Hadi Zeidan’s latest eight-track album is an experimental piece of self-expression, with no less than 6 distinctive styles coming together.
Paris-based Lebanese experimentalist Hadi Zeidan is an artist in his own right, a master at creating unique music palates that cannot be boxed into a certain style or genre. His signature distorted disco-fusions are a breeze of fresh air in the midst of a sea of melodic and tech-house productions. In his latest fourth solo album ‘Meet Me in Beirut’, Zeidan offers an eclectic soundscape of distorted synthesis, funk-fusions, and metallic drones fused into one cohesive project.
In the opening track ‘Questions Before Dawn’, Zeidan lays the album foundation, delving into garage rock bass with an arpeggiated synth and muted plucks. He incorporates heavily-reverberated speech, creating an ethereal atmosphere before invoking muddy percussion, which remains a recurring theme throughout the album.
‘A Soldier’s Romance’ follows; a retro-funk production amalgamated with neo-psychedelia influences, mainly from the chorus and phaser effects used on the melodic elements.
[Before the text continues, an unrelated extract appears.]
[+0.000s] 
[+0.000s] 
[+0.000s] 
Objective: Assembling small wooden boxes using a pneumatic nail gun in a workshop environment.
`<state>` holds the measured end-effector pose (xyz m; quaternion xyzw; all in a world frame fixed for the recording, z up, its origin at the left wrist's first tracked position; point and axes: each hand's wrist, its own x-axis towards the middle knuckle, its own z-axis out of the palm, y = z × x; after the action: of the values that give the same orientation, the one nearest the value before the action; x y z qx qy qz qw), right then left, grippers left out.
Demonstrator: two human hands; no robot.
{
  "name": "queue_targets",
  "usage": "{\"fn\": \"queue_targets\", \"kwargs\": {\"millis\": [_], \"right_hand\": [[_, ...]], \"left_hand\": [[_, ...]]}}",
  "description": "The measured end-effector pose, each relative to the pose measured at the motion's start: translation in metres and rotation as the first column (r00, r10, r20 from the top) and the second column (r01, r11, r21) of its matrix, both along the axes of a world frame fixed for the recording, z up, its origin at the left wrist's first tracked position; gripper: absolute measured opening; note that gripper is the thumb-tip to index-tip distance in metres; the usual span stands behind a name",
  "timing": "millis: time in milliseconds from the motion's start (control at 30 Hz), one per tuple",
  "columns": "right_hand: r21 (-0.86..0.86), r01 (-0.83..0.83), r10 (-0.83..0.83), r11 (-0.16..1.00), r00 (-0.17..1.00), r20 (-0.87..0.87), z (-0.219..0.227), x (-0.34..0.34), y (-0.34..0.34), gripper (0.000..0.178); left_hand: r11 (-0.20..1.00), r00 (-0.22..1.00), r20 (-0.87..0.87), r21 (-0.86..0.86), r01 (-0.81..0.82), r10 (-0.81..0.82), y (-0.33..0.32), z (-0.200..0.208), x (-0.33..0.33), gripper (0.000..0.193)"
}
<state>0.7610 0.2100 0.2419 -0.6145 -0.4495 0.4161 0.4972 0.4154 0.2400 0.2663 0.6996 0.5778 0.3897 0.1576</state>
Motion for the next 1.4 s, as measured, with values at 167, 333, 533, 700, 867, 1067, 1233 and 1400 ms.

Half-way through the track, keys are added to the mix, giving off the Middle Eastern disco sounds of the 80’s.
The following track ‘Bus 17’ could be considered the most experimental production on the album, with Zeidan utilizing a synthesized FM mizmar and a heavily bit-crushed lead-synth that fluctuates as the track goes on. It ends up sounding like Lebanese-shaabi on steroids, as Zeidan makes the use of a famous Dabke sample as the main melodic foundation.
The electrifying producer then continues with ‘Torino Express’, a fusion of 60’s psychedelic rock with a modern funk twist. The heavily-chorused guitar takes the listener on a journey to the golden age of music, with a rising progression that piques curiosity as it intensifies. All the while, the nasal tone of an electric guitar fluctuates throughout.
‘Souraya’ takes the experimentation of Eastern sonics to a whole new level with the use of extremely-rapid belly dance percussives, bit-crushed and intensely distorted. This track is the embodiment of Zeidan’s musical direction; Middle Eastern, distorted, and unorthodox.
In ‘Three Italians in Beirut’, Zeidan takes the previously used chorus guitar from ‘Torino Express’, but with more longevity to the guitar’s melodic notes. He opts for repetitious bass and drums, leaving room for the guitar to roam freely across its scale.
With ‘Bunker Breaks’, Zeidan commences again with a rapid belly dancing percussion before the introducing the track’s core drum loop, extremely deformed with the use of a nasal drone running across the track. The movement in the track comes from the lead in use, which warps steadily within the drone till it fades away slowly.
The album is concluded with ‘Meet Me in Paris’, an Eastern-inspired ambient track; the most suitable way to close off such an album. The use of bit-crushed Eastern keys and a violin invokes a dulcet yet sinister feel, before introducing a set of strings that slowly shifts down in pitch, until its ultimate finale – thick line of harmonies in a low octave. Never one to leave listeners hanging, Zeidan offers a bonus track: ‘Holidays in Batroun’, a garage rock-funk fusion.
Hadi Zeidan offers a musical examination that boasts a plethora of experimental soundscapes: your favorite Arabian percussion and melodics in his own distinctive style, and a ton of 60’s psychedelic influences. The chaotic madness is clearly represented with ‘Bus 17’, ‘Souraya’, and ‘Meet Me in Paris’, with Zeidan flaunting his production abilities and his skills of meshing sounds together in different styles but with an immaculate outcome.